The space complexity is O(n) because we explicitly maintain an array of characters before converting it into a string.
Test Cases
class Solution:
def getSmallestString(self, n: int, k: int) -> str:
chars = ['a'] * n
remaining = k - n
for i in range(n - 1, -1, -1):
if remaining == 0:
break
extra = min(25, remaining)
chars[i] = chr(ord('a') + extra)
remaining -= extra
return ''.join(chars)
sol = Solution()
assert sol.getSmallestString(3, 27) == "aay" # Example 1
assert sol.getSmallestString(5, 73) == "aaszz" # Example 2
assert sol.getSmallestString(1, 1) == "a" # Smallest input
assert sol.getSmallestString(1, 26) == "z" # Single max character
assert sol.getSmallestString(5, 5) == "aaaaa" # Minimum possible k
assert sol.getSmallestString(3, 78) == "zzz" # Maximum possible k
assert sol.getSmallestString(2, 27) == "az" # One z at the end
assert sol.getSmallestString(2, 28) == "bz" # Middle distribution
assert sol.getSmallestString(4, 30) == "aabz" # Mixed letters
assert sol.getSmallestString(6, 31) == "aaaaaz" # Mostly a's
assert len(sol.getSmallestString(100000, 100000)) == 100000 # Large n
assert len(sol.getSmallestString(100000, 2600000)) == 100000 # Large max case
| Test | Why |
|---|---|
(3, 27) |
Validates Example 1 |
(5, 73) |
Validates Example 2 |
(1, 1) |
Smallest legal input |
(1, 26) |
Single maximum-value character |
(5, 5) |
Minimum possible k |
(3, 78) |
Maximum possible k |
(2, 27) |
Ensures rightmost greedy placement |
(2, 28) |
Tests partial distribution |
(4, 30) |
Verifies mixed character composition |
(6, 31) |
Tests one large trailing character |
(100000, 100000) |
Large-scale minimum case |
(100000, 2600000) |
Large-scale maximum case |
Edge Cases
Edge Case 1: Minimum Possible Value
When k = n, every character must be 'a'.
For example:
n = 5, k = 5
A buggy implementation might still try modifying characters unnecessarily. Our implementation correctly computes:
remaining = 0
Since no extra value is needed, the loop exits immediately and returns "aaaaa".

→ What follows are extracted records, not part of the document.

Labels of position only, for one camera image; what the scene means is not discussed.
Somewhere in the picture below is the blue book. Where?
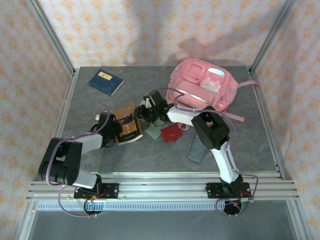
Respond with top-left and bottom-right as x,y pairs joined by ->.
86,69 -> 124,97

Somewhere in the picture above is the grey slotted cable duct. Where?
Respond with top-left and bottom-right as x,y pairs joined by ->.
36,201 -> 251,211

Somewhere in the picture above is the brown book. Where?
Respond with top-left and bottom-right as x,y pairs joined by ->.
109,101 -> 144,146

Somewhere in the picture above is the grey blue fabric pouch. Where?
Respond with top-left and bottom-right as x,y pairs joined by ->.
187,136 -> 208,164

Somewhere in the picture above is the aluminium frame post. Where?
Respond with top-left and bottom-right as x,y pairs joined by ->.
29,0 -> 76,74
250,0 -> 298,74

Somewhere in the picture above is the aluminium table side rail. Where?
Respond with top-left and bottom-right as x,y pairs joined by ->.
249,68 -> 286,180
39,68 -> 80,181

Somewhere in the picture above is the aluminium mounting rail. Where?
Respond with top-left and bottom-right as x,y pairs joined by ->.
26,172 -> 300,201

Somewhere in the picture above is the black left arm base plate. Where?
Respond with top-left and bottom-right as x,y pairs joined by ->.
73,182 -> 120,200

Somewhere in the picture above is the aluminium frame leg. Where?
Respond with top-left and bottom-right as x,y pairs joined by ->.
286,199 -> 314,240
13,199 -> 39,240

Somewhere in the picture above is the red wallet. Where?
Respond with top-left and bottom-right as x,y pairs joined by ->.
159,124 -> 185,144

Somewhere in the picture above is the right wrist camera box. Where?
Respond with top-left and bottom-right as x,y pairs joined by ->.
139,96 -> 152,109

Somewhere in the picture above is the mint green wallet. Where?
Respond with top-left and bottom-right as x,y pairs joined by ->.
144,124 -> 162,141

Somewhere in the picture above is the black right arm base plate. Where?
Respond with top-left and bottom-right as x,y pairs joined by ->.
205,182 -> 252,200

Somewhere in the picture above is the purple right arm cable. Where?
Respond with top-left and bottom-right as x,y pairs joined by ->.
149,87 -> 259,217

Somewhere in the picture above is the pink student backpack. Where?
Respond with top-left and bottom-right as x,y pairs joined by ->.
165,58 -> 258,131

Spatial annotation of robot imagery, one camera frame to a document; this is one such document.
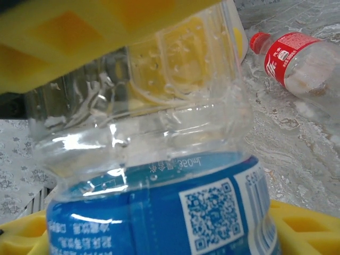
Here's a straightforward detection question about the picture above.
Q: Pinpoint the red label cola bottle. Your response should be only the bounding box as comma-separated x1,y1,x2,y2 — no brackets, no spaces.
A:
249,31,340,120

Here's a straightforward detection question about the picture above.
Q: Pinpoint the white slotted cable duct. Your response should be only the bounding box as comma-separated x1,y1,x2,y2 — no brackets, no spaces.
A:
23,185,54,216

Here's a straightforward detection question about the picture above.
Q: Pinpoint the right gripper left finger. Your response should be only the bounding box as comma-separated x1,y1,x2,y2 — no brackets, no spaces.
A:
0,0,249,107

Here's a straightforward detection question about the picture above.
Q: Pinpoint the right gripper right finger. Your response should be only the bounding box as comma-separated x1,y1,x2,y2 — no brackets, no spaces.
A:
0,200,340,255

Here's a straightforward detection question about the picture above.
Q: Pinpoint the blue label QR code bottle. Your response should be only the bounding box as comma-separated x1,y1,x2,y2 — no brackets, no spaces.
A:
25,0,284,255

Edge Case 2: Maximum Possible Value
When:
k = 26 * n
every character must become 'z'.
For example:
n = 3, k = 78
The algorithm repeatedly adds 25 extra value to every position, eventually producing:
"zzz"
The greedy logic naturally handles this without any special-case code.
Edge Case 3: Partial Fill in the Middle
Sometimes the answer contains many 'a' characters, one intermediate character, and several 'z' characters.
Example:
n = 5, k = 52
Start with:
aaaaa
Remaining:
47
We fill from the right:
- last character →
z(+25) - second-last →
w(+22)
Result:
aaawz
This case is easy to get wrong if characters are filled left to right, because that would produce a lexicographically larger string. By filling right to left, our implementation guarantees the smallest possible result.